▶ [ASSIGNMENT]:
Determine the count of lines in the data below that include the word "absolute", and give nothing besides it.

Start of Block

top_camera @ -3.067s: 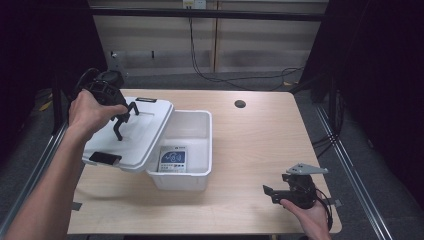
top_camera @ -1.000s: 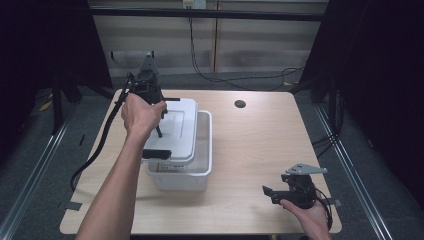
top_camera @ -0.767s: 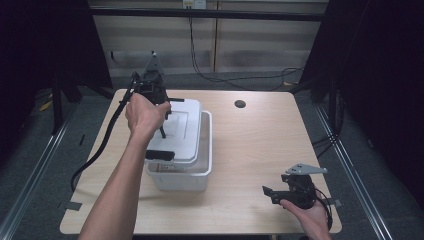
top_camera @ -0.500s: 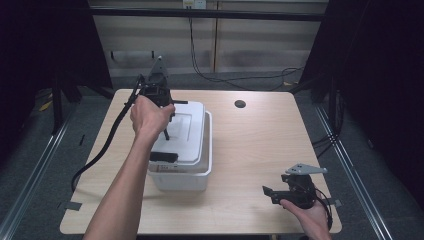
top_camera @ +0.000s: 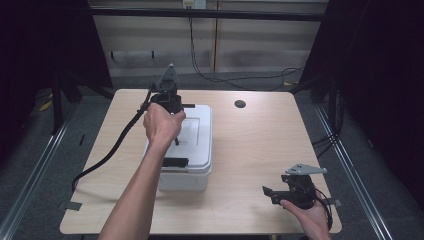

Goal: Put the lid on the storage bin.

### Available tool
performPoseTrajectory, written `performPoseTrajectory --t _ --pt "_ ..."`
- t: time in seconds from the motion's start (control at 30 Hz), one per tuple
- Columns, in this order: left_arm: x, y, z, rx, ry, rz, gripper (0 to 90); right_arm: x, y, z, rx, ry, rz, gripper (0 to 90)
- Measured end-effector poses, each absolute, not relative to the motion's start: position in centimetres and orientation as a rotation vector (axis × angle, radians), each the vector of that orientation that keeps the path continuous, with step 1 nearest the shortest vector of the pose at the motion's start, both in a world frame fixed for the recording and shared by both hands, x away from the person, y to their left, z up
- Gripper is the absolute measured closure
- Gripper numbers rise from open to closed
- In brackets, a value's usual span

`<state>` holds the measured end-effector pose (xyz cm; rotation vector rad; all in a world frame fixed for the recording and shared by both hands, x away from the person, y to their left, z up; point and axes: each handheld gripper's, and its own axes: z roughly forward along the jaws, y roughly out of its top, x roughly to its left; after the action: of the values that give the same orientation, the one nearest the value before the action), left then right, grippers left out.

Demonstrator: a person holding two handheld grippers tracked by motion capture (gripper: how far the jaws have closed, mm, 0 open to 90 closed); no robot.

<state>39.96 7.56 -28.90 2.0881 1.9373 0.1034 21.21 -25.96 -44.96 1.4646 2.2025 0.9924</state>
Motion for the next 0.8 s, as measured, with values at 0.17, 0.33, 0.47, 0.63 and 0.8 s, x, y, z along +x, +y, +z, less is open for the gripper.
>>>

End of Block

▶ [ANSWER BELOW]:
2